Give back a single number: the count of lines in the data that contain the string "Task".

BEGIN

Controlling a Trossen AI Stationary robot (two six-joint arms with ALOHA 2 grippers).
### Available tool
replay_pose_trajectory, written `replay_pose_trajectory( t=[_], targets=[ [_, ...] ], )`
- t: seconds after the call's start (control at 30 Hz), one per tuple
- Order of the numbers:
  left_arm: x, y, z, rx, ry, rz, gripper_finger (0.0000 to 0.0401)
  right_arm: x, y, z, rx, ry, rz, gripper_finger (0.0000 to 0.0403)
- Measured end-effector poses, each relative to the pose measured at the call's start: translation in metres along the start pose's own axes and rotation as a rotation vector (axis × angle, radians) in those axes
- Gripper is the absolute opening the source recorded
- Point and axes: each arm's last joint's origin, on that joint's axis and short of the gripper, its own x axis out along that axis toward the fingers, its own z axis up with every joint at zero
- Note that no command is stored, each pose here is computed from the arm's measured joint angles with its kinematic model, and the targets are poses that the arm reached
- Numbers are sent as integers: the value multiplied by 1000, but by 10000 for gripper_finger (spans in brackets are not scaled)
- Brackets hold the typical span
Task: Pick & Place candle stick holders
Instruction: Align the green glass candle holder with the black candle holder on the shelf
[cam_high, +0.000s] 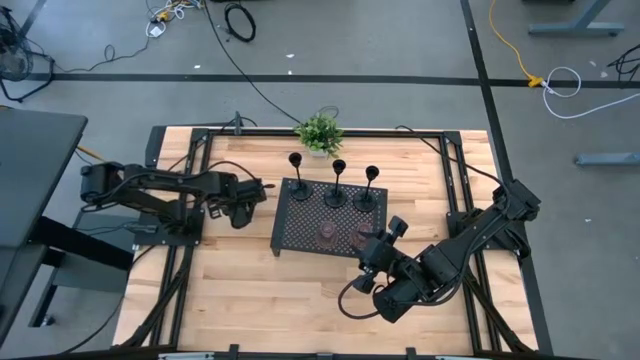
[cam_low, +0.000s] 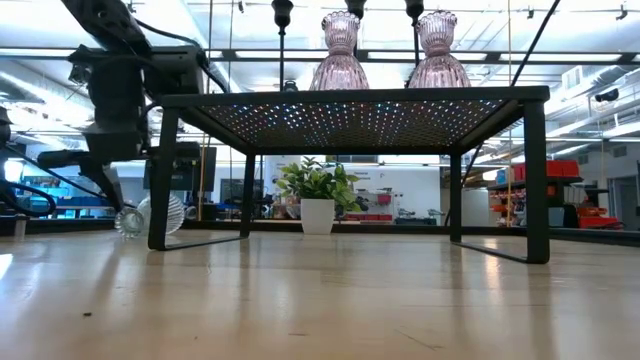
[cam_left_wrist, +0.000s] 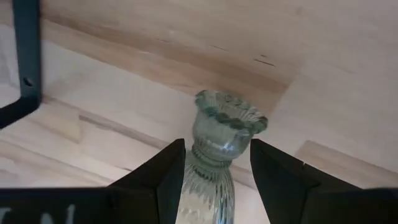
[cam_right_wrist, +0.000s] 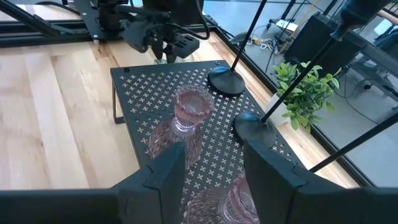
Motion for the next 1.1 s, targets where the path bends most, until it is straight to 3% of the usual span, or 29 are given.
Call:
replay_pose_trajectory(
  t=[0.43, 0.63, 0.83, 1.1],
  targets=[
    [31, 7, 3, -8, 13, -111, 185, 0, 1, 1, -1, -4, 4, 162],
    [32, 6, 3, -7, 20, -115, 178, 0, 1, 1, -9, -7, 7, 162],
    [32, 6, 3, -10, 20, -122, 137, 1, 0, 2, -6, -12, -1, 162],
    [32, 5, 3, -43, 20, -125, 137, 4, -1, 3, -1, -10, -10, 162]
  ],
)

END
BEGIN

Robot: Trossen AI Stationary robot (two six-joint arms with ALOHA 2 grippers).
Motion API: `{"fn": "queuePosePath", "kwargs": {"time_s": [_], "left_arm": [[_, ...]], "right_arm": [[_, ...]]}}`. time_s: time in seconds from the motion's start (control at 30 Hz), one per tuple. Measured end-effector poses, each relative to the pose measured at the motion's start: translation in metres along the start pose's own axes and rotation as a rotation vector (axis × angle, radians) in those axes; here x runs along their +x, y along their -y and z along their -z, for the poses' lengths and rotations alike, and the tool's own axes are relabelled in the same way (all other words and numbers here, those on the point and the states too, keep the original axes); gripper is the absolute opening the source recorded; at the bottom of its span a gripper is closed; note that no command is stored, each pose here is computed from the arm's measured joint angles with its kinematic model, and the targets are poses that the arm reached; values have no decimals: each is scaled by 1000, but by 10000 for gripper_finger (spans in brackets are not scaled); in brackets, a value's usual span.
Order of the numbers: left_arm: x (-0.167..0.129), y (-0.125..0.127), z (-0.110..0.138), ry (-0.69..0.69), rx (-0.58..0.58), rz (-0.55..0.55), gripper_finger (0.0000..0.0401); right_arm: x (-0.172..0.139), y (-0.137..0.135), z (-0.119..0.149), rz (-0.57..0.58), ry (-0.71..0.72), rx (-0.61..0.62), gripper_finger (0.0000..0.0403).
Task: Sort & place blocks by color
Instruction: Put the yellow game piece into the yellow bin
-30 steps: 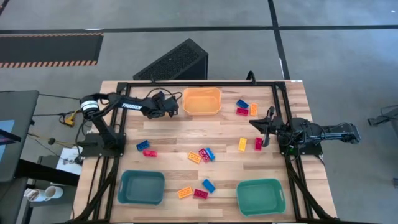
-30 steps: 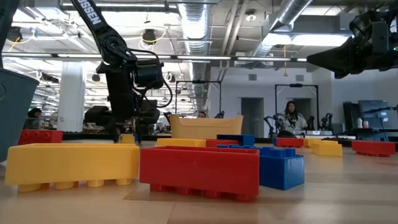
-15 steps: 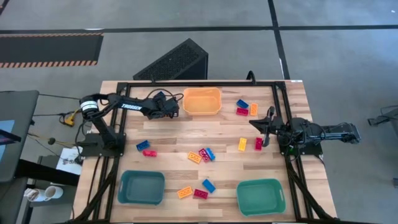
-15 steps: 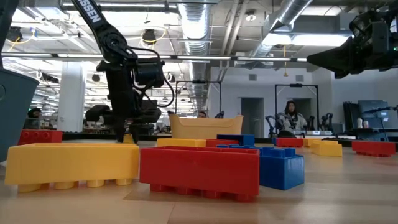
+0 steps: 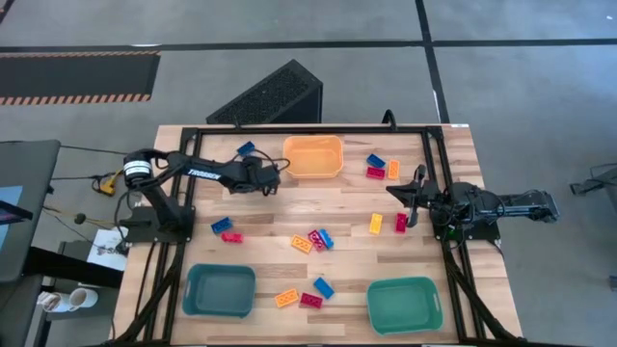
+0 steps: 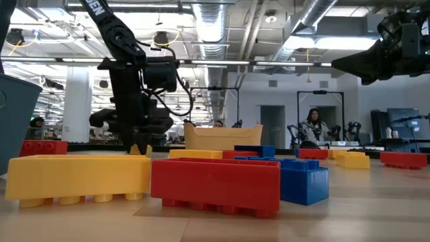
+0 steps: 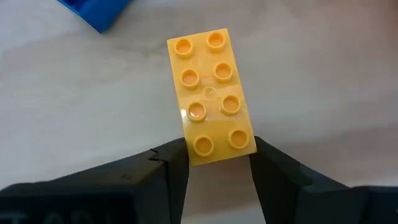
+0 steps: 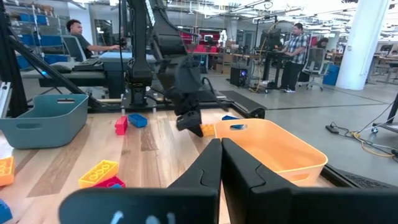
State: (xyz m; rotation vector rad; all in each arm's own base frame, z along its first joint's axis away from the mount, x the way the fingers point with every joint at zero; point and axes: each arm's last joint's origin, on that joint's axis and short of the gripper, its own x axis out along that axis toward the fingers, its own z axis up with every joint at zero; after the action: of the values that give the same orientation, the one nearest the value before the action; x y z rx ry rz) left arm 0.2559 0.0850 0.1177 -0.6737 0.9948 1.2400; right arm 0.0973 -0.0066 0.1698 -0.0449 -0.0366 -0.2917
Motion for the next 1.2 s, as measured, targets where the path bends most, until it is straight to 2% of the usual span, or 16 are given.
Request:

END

→ **ANSWER SPACE**: 2